(DATA EXTRACT)

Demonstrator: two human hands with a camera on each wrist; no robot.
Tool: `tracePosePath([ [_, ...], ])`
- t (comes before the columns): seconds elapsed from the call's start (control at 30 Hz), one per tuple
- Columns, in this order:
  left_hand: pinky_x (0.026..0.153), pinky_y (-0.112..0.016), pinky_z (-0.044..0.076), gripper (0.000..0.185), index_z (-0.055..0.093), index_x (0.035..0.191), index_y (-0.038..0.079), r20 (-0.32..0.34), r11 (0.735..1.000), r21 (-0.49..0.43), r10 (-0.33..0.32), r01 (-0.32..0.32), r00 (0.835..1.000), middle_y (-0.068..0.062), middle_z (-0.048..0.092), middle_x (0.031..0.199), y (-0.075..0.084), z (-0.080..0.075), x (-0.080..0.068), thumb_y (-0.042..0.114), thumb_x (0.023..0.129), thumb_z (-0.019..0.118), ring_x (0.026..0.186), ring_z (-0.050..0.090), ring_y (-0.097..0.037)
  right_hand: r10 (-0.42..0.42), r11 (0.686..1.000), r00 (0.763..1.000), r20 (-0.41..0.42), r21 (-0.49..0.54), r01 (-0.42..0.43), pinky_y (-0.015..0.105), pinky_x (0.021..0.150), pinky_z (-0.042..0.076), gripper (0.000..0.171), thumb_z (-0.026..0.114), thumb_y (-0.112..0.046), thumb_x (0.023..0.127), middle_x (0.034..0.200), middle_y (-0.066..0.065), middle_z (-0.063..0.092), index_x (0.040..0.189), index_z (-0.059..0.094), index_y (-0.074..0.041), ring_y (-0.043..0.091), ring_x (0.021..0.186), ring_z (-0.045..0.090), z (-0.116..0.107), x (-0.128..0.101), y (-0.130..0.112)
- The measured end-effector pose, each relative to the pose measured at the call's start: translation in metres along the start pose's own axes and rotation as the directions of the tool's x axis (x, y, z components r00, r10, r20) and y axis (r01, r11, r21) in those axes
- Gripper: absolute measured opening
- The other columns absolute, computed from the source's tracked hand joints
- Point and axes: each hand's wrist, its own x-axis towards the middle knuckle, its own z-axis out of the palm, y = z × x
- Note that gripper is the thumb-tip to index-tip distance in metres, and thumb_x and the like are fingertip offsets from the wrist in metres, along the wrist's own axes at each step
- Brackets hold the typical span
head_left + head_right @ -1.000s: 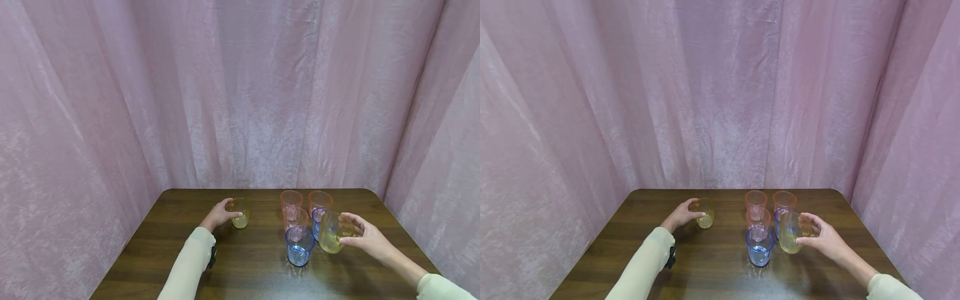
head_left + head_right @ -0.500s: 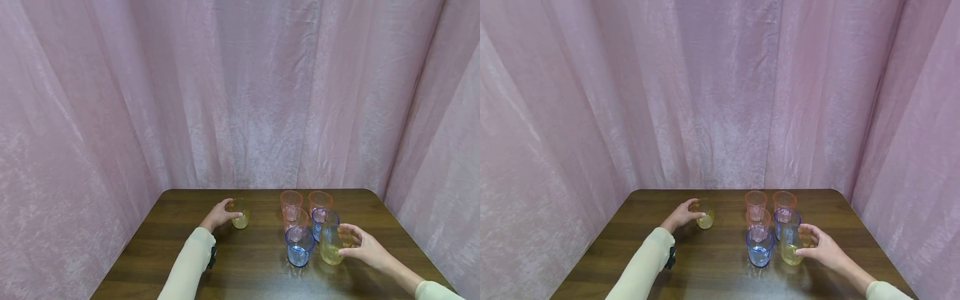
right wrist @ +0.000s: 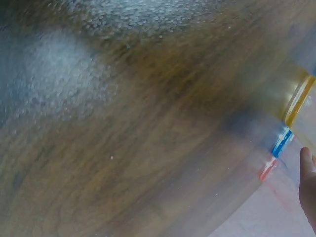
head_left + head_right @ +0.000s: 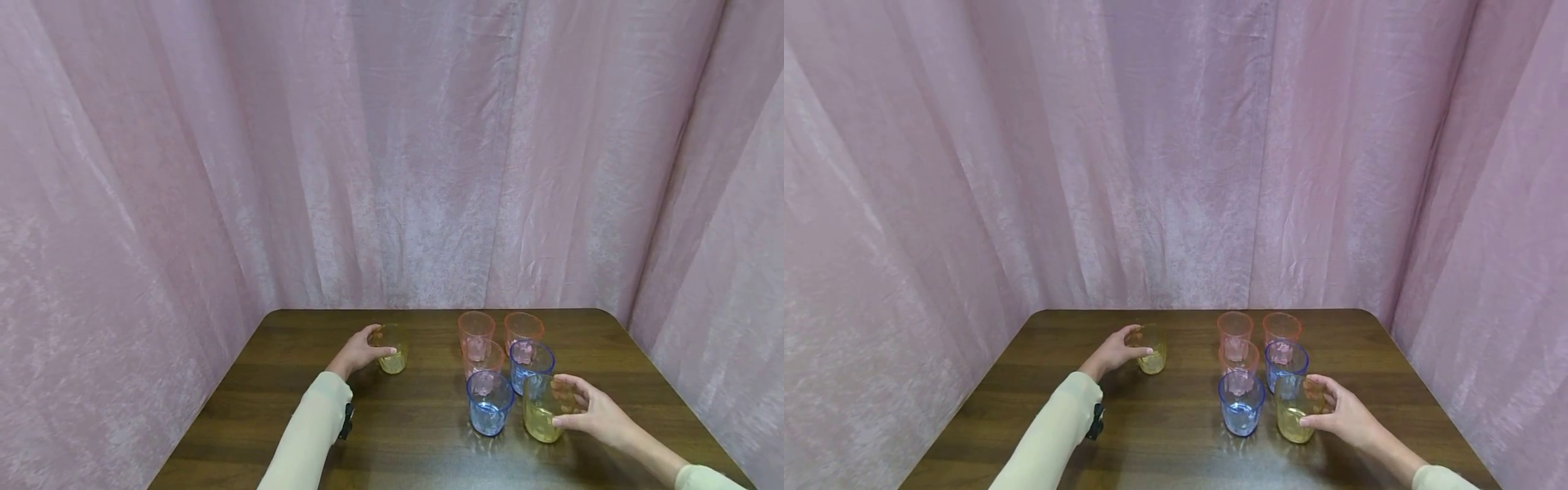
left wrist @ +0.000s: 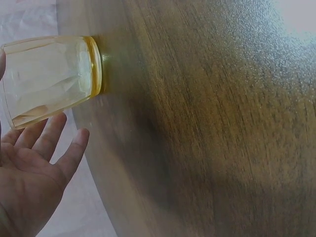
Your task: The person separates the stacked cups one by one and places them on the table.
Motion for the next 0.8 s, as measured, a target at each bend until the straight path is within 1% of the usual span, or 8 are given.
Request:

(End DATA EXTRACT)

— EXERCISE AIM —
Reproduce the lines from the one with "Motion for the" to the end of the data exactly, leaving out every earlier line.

— SOLUTION TO THIS TASK —
Motion for the next 0.8 s, as measured, a target at each bend until the straight path is within 1% of the usual span, or 8 are given.
Request:

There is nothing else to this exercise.